On the 30th December 2009, I hopped on a plane at Standstead and headed to the snowy bliss of Germany.

It was only when I arrived chez Nina that I realised just what I had let myself in for. Over the next five days I was going to be surrounded by 20 Germans.

That’s not a problem if you’re a fluent German speaker, but it’s slightly more challenging if all you can muster is “Ich bin ein hund.” (Not my finest linguistic moment.)

Well I needn’t have worried. Nina’s friends may be German, but they are some of the most fun and friendly people I’ve ever met. And they certainly know how to party. And eat. And drink for that matter. During my five days in Leipzig, I don’t think I have ever consumed so much cheese, sausage, garlic or beer.

Before I wax-lyrical about the idiosyncrasies of the German New Year, I feel that it’s paramount to discuss in more detail the wonders of German cuisine. It may not be famed for it’s delicate, insouciant flavours, but German food is hearty, meaty and delicious.

Now the humble sausage may well be a staple ingredient in English cuisine, but in Germany, it’s a cultural phenomenon.
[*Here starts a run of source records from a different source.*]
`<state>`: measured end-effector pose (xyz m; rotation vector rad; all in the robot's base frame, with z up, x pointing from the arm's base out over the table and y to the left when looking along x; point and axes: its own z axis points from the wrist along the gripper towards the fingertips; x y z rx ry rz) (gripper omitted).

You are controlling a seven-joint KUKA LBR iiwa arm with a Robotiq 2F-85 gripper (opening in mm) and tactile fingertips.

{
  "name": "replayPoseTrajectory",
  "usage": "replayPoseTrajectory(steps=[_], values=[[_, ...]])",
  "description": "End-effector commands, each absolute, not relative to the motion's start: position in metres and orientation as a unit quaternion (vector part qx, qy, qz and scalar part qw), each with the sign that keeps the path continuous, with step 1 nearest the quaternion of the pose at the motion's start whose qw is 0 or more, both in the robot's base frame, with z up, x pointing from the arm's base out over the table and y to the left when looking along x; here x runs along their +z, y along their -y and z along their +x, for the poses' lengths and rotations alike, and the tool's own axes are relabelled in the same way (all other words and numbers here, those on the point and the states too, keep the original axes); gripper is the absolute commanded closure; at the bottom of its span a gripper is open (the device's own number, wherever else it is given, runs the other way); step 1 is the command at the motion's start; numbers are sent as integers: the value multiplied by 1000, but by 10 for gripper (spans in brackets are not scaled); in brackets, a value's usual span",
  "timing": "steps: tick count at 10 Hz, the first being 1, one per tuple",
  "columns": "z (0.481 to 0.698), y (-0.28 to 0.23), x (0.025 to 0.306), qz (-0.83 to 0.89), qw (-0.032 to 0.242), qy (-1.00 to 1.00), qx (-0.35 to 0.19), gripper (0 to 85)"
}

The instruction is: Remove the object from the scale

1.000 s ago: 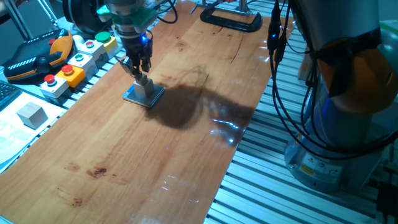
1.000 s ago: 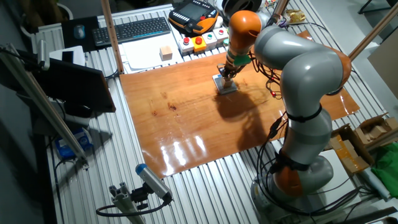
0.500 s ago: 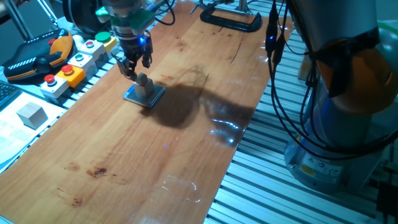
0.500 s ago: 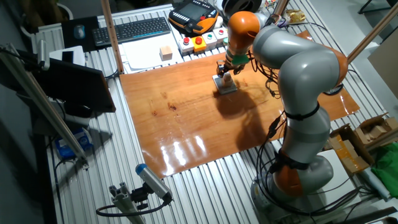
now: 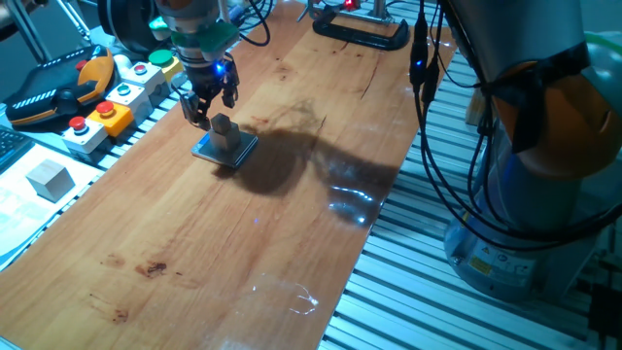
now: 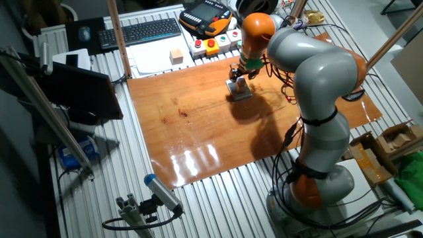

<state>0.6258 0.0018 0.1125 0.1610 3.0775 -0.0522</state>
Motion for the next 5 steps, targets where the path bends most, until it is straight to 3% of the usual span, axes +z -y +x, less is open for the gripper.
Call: replayPoseTrajectory(steps=[1,5], values=[[626,-1,111,52,30,-998,-16,67],[625,0,103,53,30,-998,-12,77]])
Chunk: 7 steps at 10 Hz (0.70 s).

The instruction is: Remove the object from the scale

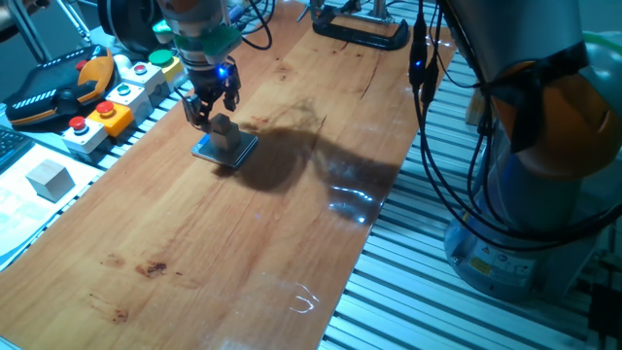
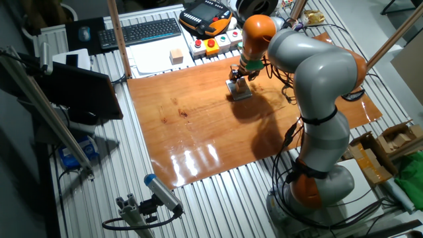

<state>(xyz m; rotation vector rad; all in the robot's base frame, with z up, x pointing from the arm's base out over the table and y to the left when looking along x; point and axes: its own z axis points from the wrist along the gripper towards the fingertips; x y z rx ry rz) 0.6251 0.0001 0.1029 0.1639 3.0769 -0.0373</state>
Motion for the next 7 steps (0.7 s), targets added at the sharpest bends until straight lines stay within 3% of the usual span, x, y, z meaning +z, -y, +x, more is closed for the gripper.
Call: replayPoseTrajectory(steps=[1,7], values=[[625,0,102,54,30,-998,-12,77],[626,0,96,54,31,-998,-10,97]])
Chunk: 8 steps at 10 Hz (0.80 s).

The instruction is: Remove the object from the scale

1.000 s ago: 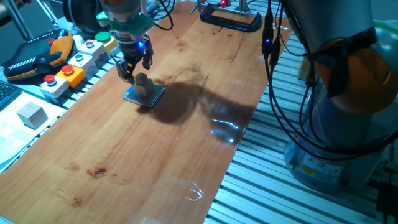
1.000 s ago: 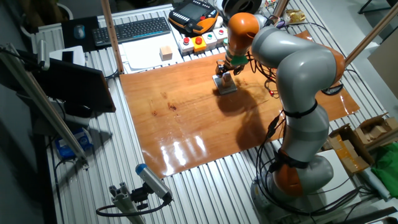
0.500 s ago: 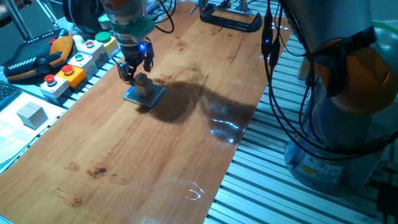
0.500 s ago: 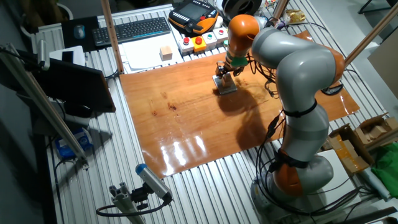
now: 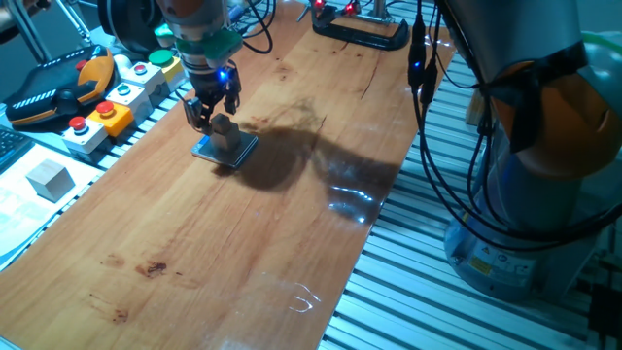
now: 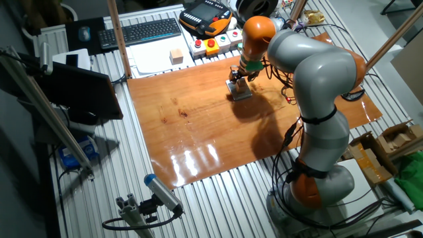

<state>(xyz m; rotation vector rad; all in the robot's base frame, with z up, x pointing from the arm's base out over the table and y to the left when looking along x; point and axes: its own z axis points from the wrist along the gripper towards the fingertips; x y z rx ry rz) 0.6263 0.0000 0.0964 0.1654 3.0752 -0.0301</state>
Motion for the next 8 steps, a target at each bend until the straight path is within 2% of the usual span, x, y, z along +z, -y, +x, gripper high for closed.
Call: replayPoseTrajectory(steps=[1,4,8], values=[[626,0,96,53,31,-998,-9,110],[626,0,96,53,31,-998,-10,153],[626,0,97,50,30,-998,-11,267]])
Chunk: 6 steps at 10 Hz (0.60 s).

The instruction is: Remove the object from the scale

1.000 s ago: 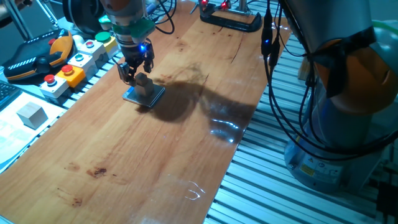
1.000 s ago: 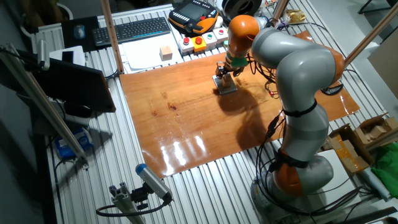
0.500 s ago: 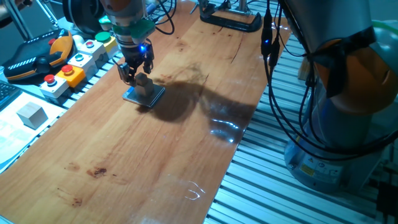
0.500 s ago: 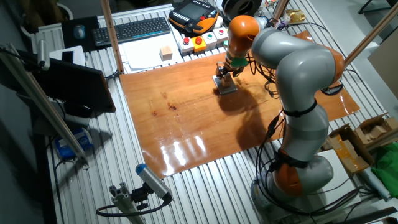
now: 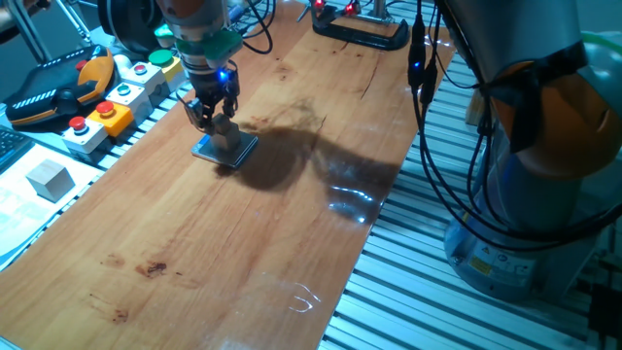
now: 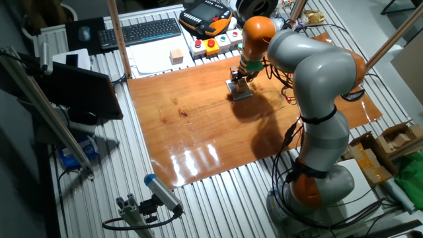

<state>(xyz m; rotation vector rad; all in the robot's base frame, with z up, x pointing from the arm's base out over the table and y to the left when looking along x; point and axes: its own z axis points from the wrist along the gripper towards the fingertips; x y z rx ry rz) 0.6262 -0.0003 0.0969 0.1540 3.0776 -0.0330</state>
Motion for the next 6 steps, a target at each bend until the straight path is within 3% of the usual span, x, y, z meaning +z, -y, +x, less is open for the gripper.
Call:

Whether it’s breakfast, lunch or supper, there is always an occasion for a Wurst. During my short sojourn in Leipzig, I found the time and the space to sample: raw, black, white and even curry-flavoured wurst. Whatever shape or size they come in, each variety is simply wondrous in its own right.

Another fine element of German cuisine is its stunning breakfast. We’re not talking a greasy fry up or a poxy bowl of cereal, we’re talking a veritable feast of eggs, cheese, ham, salami and then a nice dollop of nutella to finish it all off.  Now that’s what I call a substantial start to the day.